Tufton launches Compassionate Care programme at St Ann's Bay Hospital
Carl Gilchrist, Gleaner Writer
Minister of Health Dr Christopher Tufton launched his ministry’s Compassionate Care programme at the St Ann’s Bay Regional Hospital on Thursday, aimed at improving the quality of service and care offered in public hospitals and health centres in Jamaica.
The programme seeks to improve clinical services with an emphasis on empathetic service delivery in health facilities.

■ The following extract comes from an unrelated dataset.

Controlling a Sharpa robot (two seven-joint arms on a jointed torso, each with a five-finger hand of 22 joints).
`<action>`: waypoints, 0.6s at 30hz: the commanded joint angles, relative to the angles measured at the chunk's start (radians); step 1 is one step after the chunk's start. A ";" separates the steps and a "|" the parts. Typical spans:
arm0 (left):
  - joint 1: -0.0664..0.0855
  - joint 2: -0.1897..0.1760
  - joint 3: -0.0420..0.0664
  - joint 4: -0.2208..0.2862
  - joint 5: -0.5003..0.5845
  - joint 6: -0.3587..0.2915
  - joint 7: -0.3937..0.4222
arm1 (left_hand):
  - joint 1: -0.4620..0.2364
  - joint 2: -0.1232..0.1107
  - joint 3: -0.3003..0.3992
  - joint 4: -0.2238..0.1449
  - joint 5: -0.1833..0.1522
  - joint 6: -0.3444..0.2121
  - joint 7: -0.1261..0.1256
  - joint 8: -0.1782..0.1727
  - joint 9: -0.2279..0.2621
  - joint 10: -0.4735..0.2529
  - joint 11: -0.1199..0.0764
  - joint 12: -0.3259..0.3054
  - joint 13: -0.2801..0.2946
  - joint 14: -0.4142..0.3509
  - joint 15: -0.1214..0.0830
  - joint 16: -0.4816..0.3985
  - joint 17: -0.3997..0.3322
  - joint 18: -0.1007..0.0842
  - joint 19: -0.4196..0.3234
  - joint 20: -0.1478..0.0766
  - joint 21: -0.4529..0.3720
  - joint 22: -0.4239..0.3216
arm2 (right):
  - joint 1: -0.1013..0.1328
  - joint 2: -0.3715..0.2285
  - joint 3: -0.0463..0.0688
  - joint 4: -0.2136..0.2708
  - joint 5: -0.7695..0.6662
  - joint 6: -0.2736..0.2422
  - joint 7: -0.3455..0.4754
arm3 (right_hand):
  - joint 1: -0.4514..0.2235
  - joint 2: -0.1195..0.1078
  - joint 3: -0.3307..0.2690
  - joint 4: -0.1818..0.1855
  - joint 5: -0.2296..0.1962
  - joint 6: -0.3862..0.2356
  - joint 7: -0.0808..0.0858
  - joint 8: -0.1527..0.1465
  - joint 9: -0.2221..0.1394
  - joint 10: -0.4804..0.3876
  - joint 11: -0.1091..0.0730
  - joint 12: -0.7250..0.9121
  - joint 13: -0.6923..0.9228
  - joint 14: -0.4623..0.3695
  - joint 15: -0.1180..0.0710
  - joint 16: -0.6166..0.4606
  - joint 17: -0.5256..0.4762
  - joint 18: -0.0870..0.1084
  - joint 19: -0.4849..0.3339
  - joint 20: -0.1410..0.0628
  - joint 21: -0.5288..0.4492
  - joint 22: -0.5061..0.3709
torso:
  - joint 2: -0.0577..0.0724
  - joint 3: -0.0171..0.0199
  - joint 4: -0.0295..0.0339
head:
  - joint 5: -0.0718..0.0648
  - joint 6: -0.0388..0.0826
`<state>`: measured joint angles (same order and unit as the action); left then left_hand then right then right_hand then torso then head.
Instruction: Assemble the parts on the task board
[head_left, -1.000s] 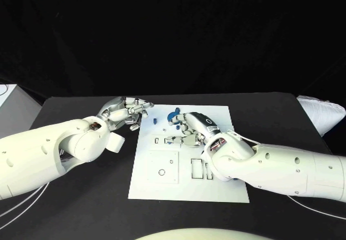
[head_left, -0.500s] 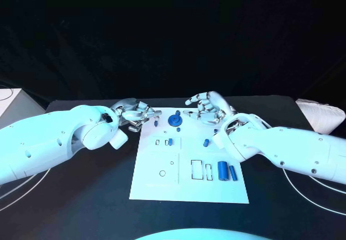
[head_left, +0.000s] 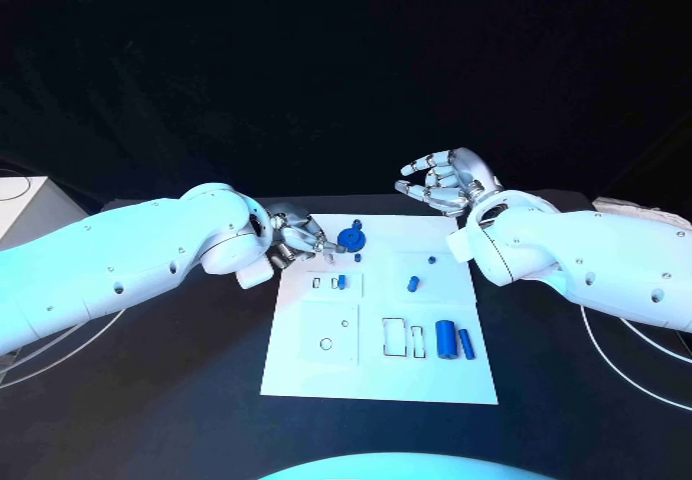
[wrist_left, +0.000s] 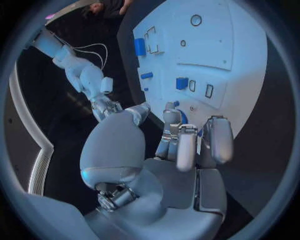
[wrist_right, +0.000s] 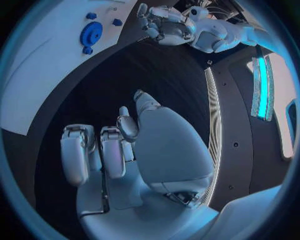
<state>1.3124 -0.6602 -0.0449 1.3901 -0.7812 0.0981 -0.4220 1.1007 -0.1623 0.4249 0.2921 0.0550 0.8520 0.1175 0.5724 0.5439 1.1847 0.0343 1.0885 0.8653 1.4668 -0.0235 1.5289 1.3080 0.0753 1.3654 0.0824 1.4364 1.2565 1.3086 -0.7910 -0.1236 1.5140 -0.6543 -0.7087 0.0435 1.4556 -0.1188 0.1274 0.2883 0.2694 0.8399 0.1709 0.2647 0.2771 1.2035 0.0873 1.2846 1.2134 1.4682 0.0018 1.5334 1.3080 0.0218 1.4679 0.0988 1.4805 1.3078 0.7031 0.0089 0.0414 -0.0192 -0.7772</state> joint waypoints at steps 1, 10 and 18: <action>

The programme will also include recruitment and training of volunteers to assist in providing additional support in administering compassionate care to patients during the recovery process.
The Compassionate Care programme comprises three components, training of staff in customer service, improvement of basic infrastructure, and boosting voluntarism to aid the delivery of compassionate care.
Tufton commended the administration at the hospital on its effort to continually improve the facility and said that compassionate care is about delivering adequate service.
“Compassionate care is not an exceptional initiative, it’s not a desire to be outstanding in terms of what we are expected to do in delivering service with care to our patients; it is, to my mind, a requirement,” the minister said. “It should be an essential 101 requirement for every single worker, every single staff member who provides service to the public.”
Tufton said it is important to recognise that even where the infrastructure exists, it has to be accompanied by quality service, otherwise objectives will not be met.
“We are expected to deliver a dose of compassion with the care and the service that you provide, and where it is absent, we undermine the other critical skill set that we have,” the minister pointed out.
Fabia Lamm, regional director for the North East Regional Health Authority, in giving an overview of the programme, said that, already, improvement to the infrastructure at the hospital has started, with work being done in several sections of the institution.
“It continues to be a work in progress,” Lamm stated. “We have done extensive work at the outpatients department. We put in a 15-point central air unit, a digital signage board which give members of the public messages to read and engage in while they wait for service.”